I think that anyone who takes five minutes to chew on the question of do our differing beliefs really matter? will come up with their own answer. Your beliefs matched against those who you spend time with, and whether or not it's working for you, will determine that answer. But as for me and my wonderful, wonderful Jewish friends I'd say that my beliefs matter enormously...to me. What I believe impacts how I live, write, mother, and love others. But most importantly it affects my relationship with my Heavenly Father. I go to church every Sunday and I visit our temples often in order to make and renew covenants and promises with God. It's between me and Him... family, neighbors and everyone else aside.
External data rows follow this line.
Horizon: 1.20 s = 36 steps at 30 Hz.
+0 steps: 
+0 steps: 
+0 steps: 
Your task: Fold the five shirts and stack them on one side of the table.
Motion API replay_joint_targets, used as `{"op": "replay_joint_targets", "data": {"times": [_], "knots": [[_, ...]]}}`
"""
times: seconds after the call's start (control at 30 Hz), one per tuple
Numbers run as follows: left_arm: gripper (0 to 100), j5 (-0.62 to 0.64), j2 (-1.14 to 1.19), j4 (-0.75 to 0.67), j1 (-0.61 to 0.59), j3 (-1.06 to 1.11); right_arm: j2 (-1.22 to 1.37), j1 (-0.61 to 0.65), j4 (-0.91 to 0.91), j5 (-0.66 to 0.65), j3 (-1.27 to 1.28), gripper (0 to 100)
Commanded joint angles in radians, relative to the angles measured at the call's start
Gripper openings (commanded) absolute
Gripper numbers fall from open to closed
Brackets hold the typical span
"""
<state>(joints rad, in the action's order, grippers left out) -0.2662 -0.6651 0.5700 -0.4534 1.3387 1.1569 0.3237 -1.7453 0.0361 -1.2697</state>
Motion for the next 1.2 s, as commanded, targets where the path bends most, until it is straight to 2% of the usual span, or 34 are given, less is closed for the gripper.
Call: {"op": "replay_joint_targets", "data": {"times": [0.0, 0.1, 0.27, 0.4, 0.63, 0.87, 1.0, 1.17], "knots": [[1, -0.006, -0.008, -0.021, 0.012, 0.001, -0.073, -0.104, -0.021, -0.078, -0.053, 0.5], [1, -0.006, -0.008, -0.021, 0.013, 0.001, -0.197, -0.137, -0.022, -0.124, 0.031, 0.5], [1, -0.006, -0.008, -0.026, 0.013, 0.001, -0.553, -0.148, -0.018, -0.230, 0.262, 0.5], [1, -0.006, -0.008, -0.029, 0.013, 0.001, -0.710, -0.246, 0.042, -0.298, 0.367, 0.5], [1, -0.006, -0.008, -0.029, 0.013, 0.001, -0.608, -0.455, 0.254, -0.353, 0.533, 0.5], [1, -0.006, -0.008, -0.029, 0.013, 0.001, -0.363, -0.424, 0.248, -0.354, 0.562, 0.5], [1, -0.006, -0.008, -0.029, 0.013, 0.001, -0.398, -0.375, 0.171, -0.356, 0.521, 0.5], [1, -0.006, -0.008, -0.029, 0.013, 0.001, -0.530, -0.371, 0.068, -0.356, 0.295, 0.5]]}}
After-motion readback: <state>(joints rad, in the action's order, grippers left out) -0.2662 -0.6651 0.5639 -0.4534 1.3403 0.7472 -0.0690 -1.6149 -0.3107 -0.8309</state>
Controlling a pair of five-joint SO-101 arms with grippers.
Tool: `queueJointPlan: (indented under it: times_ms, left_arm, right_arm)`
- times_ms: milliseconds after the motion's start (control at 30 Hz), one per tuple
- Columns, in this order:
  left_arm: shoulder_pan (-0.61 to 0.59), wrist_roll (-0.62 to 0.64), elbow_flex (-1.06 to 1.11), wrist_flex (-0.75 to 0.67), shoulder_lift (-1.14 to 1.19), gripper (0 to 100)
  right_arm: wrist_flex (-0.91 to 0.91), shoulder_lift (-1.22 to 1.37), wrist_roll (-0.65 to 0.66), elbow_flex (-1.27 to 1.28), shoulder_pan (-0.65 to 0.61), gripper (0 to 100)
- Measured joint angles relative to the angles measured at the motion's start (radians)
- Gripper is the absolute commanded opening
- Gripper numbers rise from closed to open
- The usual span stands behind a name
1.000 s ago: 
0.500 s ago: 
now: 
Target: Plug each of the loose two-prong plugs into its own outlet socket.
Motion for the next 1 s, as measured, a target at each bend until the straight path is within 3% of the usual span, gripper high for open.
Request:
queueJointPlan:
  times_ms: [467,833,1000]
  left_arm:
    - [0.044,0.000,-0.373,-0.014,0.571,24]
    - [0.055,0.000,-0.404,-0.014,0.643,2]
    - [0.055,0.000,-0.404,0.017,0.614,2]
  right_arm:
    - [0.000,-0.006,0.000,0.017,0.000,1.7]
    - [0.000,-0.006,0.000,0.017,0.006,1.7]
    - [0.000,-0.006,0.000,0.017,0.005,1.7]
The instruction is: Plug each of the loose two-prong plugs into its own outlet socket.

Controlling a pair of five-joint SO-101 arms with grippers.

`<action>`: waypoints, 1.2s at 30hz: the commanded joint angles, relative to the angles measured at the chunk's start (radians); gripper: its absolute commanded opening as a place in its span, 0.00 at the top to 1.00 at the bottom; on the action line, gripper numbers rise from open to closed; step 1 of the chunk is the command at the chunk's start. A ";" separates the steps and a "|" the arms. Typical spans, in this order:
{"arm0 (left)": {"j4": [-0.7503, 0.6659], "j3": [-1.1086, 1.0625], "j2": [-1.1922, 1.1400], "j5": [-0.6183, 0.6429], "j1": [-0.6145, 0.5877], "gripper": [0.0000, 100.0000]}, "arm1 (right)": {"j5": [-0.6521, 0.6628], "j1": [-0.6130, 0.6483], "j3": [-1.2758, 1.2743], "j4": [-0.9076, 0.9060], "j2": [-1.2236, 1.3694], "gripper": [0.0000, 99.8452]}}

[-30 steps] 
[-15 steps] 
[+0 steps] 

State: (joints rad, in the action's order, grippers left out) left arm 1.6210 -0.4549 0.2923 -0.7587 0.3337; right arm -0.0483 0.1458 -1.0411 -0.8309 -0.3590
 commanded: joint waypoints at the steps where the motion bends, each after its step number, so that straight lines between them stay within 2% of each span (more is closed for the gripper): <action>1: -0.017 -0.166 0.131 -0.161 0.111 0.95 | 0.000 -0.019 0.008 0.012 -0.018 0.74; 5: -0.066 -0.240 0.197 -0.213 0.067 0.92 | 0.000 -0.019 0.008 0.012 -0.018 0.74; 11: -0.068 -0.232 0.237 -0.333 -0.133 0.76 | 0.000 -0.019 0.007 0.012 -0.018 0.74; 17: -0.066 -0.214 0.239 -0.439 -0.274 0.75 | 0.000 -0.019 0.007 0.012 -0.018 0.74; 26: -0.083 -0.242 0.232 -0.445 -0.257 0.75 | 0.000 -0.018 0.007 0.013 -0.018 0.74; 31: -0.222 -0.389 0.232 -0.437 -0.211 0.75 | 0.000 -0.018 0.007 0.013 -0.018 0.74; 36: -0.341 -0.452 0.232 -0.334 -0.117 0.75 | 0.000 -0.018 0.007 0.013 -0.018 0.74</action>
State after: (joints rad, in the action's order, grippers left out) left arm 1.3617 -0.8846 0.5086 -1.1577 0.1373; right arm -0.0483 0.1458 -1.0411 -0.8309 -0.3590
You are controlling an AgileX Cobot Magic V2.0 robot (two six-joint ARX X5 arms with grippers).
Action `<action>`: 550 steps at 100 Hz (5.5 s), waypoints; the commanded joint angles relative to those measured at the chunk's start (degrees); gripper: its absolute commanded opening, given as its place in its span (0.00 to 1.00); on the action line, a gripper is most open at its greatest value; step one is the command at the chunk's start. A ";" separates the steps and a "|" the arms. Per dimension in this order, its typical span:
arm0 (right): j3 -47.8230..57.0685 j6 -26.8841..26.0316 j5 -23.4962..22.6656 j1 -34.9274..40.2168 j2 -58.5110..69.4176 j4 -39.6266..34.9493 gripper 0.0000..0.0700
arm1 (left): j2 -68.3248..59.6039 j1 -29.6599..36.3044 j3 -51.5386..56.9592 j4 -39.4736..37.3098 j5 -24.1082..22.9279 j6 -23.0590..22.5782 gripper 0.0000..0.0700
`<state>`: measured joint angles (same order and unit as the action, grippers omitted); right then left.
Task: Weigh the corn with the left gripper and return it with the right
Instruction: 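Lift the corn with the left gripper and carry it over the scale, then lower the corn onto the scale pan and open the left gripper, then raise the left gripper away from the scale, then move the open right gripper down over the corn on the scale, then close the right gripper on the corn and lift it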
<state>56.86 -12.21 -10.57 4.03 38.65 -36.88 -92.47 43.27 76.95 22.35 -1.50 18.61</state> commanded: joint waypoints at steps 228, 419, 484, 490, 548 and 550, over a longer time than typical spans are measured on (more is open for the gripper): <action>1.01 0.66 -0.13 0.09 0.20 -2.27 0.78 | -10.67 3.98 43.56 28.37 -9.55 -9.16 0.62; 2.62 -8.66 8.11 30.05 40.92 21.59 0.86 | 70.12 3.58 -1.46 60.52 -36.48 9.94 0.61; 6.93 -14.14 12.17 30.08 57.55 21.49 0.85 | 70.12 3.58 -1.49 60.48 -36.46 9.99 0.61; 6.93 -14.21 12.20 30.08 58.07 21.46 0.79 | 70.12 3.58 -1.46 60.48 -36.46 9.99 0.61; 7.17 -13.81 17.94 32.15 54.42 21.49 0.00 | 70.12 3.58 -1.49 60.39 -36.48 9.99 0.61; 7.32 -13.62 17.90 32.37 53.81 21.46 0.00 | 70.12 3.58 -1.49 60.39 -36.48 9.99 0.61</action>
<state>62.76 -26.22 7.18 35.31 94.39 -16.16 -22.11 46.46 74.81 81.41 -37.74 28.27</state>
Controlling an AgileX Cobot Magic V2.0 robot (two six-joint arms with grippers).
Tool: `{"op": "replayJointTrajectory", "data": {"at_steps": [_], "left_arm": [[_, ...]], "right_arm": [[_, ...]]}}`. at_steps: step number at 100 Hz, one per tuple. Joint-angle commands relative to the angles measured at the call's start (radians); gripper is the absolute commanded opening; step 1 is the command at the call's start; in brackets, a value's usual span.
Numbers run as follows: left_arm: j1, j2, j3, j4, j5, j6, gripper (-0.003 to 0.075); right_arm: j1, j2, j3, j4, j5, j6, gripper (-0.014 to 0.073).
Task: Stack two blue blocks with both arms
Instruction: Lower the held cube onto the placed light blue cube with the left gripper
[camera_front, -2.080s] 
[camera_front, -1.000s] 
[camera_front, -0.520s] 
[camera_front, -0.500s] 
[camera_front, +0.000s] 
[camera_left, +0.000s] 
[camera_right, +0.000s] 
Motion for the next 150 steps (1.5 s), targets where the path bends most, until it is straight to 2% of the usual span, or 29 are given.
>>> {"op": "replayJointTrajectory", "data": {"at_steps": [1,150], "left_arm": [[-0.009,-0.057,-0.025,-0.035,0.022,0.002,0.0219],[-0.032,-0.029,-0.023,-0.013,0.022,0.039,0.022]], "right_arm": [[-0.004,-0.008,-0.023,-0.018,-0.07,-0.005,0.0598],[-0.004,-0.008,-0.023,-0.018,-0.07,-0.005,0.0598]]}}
As I get older, even within the last couple of years, I feel less and less protective or defensive about my beliefs, but maybe that just thanks to Mitt Romney and Stephanie Meyer. I say that tongue in cheek, but the fact of the matter is that Mormonism has become so mainstream that most people are kind of over the novelty and it's no longer this strange unknown. And I think the majority of those who are truly curious about our faith are smart enough to go to mormon.org or find other reliable sources to educate themselves. Anyway, my point is that for me the looking and digging part of my life is over and now I'm on to the doing, being and living part. There may always be uncomfortable moments or inflamed joints between people of other faiths disagreeing on specific issues, but for the most part I believe my neighbor. When you're in the company of people who are trying to live in a way that puts their best foot forward it's enough.
I want to add that one of the happy side effects of making friends of different faiths and backgrounds is that every once in a while you might find yourself with an invitation to a traditional Hanukkah dinner. I cannot express how excited I am to celebrate the holidays with my Jewish friends. I'm told they will be spending the day in the kitchen making latkes, challah...the works! I've have written numerous blog posts that support my belief that many of life's most important and rewarding moments will take place at the dinner table and I'm certain my first Hanukkah dinner will among them.